Lisa & Lauren spotting T-Bo, runs off, meeting up with Gary/Lary, managing to run off while Kate & Anne are sandwiched in between Hunter T-Bo and Hunter Vasquez as Anne uses her freeze ray to freeze Hunter T-Bo as they both used their invisibility glasses to evade Hunter Vasquez. Despite having their glasses still active, Kate & Anne, spotting Hunter Scott splits up as Anne bumps into Troy/Rory as the first exit point clue, "Ain't life grand?". who decide to guard her as they tried to get her back to her twin.

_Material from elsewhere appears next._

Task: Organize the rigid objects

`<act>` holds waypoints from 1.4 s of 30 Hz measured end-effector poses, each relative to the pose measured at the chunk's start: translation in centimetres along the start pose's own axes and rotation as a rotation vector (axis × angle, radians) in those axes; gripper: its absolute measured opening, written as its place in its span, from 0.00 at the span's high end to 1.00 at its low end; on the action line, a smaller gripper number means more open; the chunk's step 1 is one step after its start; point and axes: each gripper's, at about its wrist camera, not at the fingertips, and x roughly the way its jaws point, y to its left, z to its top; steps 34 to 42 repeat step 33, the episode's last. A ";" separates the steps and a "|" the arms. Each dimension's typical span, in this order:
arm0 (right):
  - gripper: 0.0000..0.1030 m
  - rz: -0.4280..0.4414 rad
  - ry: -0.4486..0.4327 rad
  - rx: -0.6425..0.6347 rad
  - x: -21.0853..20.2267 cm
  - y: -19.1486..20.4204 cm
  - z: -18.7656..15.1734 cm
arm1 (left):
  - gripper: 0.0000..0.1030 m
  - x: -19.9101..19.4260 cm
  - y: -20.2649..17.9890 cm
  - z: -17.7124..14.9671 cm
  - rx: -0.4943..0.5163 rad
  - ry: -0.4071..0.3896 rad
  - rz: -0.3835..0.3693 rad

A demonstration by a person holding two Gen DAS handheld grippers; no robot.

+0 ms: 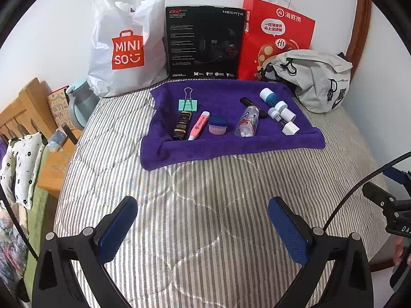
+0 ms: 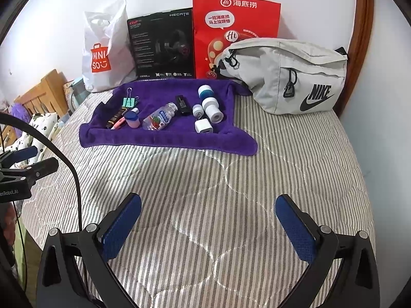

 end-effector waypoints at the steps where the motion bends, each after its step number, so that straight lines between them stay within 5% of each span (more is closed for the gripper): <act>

A buy-out offer is given as Lisa, Lauren and Anne try to call in as Anne is successful, releasing Hunter Icey directly afterwards. Brandon & Ryan, Rory & Troy bump into each other only to run into Hunter Vasquez, after a mild chase, they run into Hunter Icey and decide to run back to the direction of Hunter Vasquez, leading to Rory to use his freeze ray on him as they get away. Lauren & Lisa then run into Hunter T-Bo, leading to Lisa freezing him as they run pass him. As Troy/Rory run pass the traffic light, Ryan is unable to catch up as Brandon slowed down. After trying to catch-up, Brandon/Ryan spot Hunter T-Bo and decide not to catch-up.

The final mission is then revealed, each runner must go to a location marked X on their map. On their way there, Lary & Gary decide to run pass Hunter Wong, leading to a short chase before Gary froze Wong. As Kate made it first to the maze, she is told that to earn the deflector, and she is told she has to move a ring pass an electric maze, and for every time she touches the side of the maze, an alarm is sounded, each time with a higher volume. Despite ringing the alarm on several attempts, Kate, Lary and Gary manages to get out of the location in time as Lisa & Lauren turn up, only to find out the station they were at was out of deflectors.

Trying to get back to Grand, Brandon & Ryan bump into Icey, deciding to "juke" her instead of using their freeze rays. After almost being caught, Brandon & Ryan evade Icey, only to end up freezing Vasquez. Finally, Hunter Amazon was released. Brandon & Ryan soon bump into Troy & Rory as they decide to stick till the last 7 minutes. It is than revealed that co-ordinates A & D will be sealed off, and whoever stuck inside will be eliminated immediately. Kate panics, but eventually gets to the safe zone. Lisa & Lauren then notices Hunter Amazon directly across the street, leaving Lisa to freeze her in time.

With the last few seconds before the board is closed, Lary & Gary bump into a red light, causing them to be disqualified. Kate runs into Hunter T-Bo, freezing him. Directly after, the exit point is revealed as everyone makes a frantic dash to the finish line, which was the starting point at Pershing Square. Lisa runs pass the tape first with her twin Lauren running past a few second later, as Kate cross the finish a few seconds later.

This is the only episode in which nobody was captured by a Hunter.